Information provided:

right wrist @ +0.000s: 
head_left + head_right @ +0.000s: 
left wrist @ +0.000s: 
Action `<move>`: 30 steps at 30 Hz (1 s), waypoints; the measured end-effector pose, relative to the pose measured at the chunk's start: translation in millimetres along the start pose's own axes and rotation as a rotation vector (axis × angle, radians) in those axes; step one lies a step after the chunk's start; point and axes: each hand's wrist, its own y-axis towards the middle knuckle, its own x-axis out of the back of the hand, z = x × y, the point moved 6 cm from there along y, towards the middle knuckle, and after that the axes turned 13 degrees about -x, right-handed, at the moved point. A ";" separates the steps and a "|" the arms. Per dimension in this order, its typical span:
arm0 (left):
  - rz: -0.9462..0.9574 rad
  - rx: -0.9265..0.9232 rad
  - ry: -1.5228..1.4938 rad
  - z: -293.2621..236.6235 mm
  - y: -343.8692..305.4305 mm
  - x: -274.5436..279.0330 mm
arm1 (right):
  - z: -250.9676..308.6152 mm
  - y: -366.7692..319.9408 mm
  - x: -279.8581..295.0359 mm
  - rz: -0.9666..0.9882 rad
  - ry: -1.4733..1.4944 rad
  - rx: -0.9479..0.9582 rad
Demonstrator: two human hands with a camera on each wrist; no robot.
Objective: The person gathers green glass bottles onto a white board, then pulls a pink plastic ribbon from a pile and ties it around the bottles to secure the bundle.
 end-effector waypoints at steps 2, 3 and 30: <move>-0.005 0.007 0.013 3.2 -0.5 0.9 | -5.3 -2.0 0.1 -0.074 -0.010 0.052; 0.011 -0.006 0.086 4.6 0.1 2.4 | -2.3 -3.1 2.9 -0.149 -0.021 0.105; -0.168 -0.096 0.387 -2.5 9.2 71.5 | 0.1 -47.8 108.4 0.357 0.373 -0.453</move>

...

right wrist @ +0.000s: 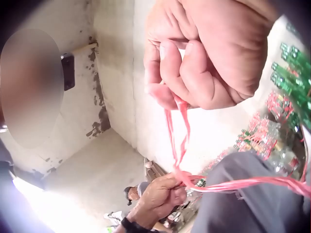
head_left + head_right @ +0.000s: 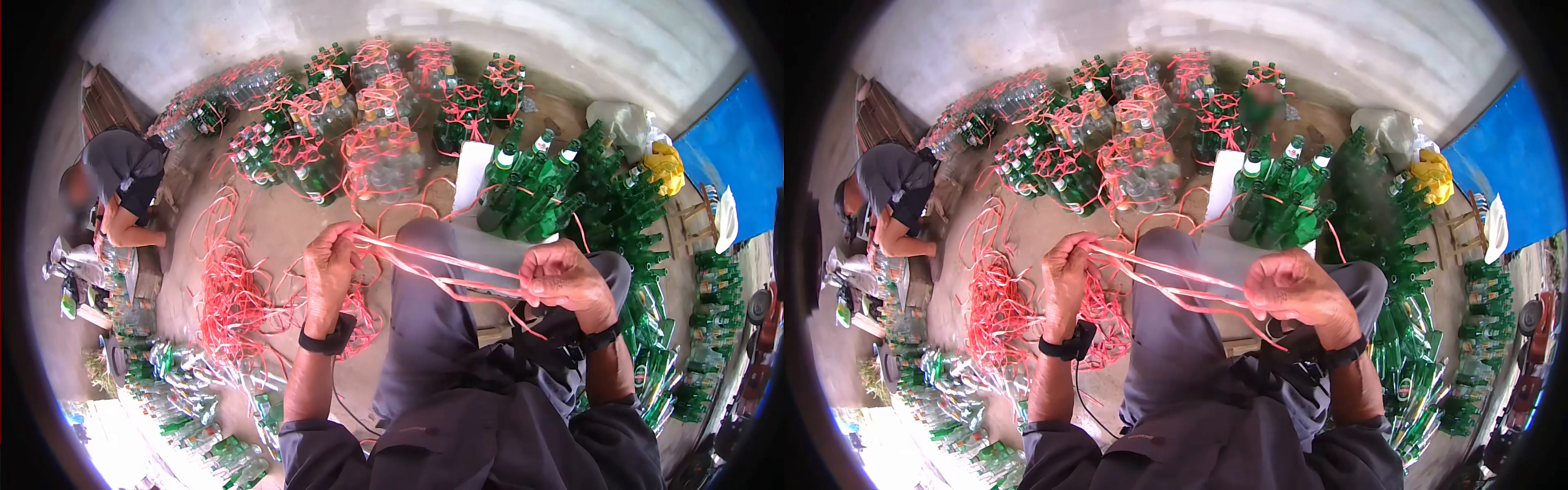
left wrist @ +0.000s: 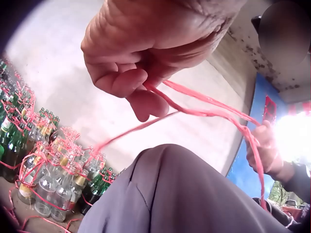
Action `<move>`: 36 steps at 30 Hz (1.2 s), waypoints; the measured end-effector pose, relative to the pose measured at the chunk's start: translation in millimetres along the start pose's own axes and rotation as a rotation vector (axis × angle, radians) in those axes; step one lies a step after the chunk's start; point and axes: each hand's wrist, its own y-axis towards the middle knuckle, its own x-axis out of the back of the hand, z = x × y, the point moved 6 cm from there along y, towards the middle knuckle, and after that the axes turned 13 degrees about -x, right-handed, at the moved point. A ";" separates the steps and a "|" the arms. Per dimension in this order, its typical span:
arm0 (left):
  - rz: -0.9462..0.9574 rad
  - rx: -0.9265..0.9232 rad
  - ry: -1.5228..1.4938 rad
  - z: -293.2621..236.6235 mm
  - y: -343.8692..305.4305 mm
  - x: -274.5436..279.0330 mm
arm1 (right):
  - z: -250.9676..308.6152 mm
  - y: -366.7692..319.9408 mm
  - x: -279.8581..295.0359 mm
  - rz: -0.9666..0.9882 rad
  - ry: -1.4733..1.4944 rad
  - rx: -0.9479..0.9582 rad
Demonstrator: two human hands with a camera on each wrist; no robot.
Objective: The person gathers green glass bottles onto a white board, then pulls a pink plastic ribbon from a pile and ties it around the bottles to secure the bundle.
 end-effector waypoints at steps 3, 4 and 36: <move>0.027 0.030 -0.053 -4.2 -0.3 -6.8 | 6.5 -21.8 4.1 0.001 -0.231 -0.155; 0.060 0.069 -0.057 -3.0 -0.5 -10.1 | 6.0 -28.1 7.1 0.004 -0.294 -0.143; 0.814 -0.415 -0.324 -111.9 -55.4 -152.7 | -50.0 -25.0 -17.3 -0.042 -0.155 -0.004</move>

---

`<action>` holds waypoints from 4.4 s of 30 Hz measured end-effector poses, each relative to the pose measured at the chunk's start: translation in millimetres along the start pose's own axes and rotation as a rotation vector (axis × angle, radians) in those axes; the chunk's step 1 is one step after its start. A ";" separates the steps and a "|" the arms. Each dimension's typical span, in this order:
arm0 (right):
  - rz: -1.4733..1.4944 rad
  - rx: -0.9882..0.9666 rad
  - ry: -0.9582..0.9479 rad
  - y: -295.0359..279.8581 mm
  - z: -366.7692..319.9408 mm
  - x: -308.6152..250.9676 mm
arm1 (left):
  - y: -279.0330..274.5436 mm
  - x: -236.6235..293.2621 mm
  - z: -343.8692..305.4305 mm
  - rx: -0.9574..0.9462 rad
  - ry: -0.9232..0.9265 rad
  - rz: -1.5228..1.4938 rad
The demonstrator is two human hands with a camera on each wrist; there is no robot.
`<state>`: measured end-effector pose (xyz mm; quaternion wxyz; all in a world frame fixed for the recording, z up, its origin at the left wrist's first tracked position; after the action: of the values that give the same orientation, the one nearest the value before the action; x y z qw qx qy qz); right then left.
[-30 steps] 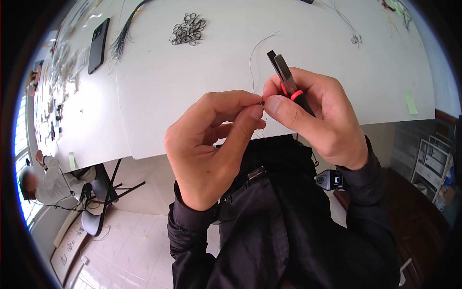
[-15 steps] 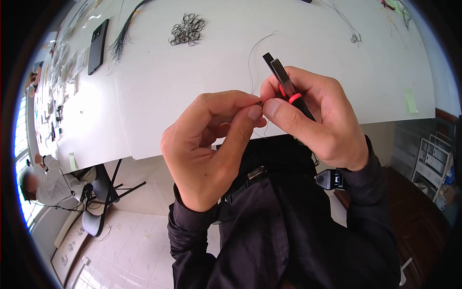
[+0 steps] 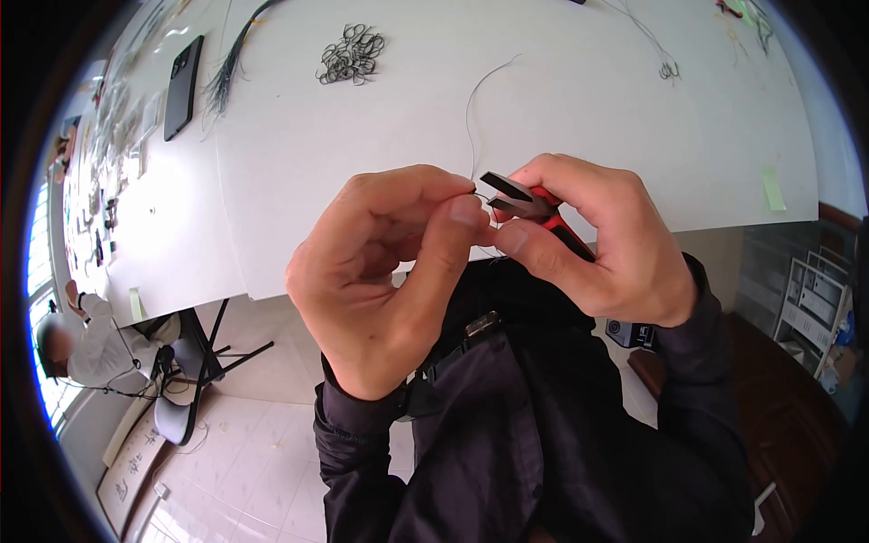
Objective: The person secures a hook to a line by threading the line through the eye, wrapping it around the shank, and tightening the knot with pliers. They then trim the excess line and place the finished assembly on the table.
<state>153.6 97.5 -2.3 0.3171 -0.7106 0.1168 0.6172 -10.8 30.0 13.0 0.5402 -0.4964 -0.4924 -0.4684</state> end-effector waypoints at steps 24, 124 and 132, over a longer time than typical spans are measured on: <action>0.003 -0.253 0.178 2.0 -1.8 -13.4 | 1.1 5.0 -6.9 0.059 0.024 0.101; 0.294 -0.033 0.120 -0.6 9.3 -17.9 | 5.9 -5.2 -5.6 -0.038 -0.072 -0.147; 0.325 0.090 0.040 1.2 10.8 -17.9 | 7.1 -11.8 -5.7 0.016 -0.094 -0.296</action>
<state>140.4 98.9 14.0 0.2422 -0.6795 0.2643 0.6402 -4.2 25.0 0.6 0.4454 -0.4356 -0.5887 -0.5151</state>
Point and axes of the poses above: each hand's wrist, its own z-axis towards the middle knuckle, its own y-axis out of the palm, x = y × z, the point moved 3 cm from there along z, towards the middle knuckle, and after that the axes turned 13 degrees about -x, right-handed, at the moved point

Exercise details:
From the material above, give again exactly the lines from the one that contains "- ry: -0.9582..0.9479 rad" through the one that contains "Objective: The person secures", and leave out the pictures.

Written response:
  - ry: -0.9582..0.9479 rad
  - y: -295.0359..279.8581 mm
  - z: -366.7692..319.9408 mm
  - x: -308.6152..250.9676 mm
arm1 (left):
  - y: -279.0330..274.5436 mm
  - x: -236.6235..293.2621 mm
  - z: -343.8692..305.4305 mm
  - rx: -0.9574..0.9462 rad
  - ry: -0.9232..0.9265 rad
  - rz: -1.5228..1.4938 rad
The demonstrator is two human hands with a camera on each wrist; there is no robot.
`<state>`: measured end-effector pose (xyz mm; quaternion wxyz; all in a world frame fixed for the recording, z up, its origin at the left wrist's first tracked position; after the action: of the values that give the same orientation, the one nearest the value before the action; x y z qw qx qy qz); right then left.
[-30 steps] 
[-15 steps] 
[+0 steps] 
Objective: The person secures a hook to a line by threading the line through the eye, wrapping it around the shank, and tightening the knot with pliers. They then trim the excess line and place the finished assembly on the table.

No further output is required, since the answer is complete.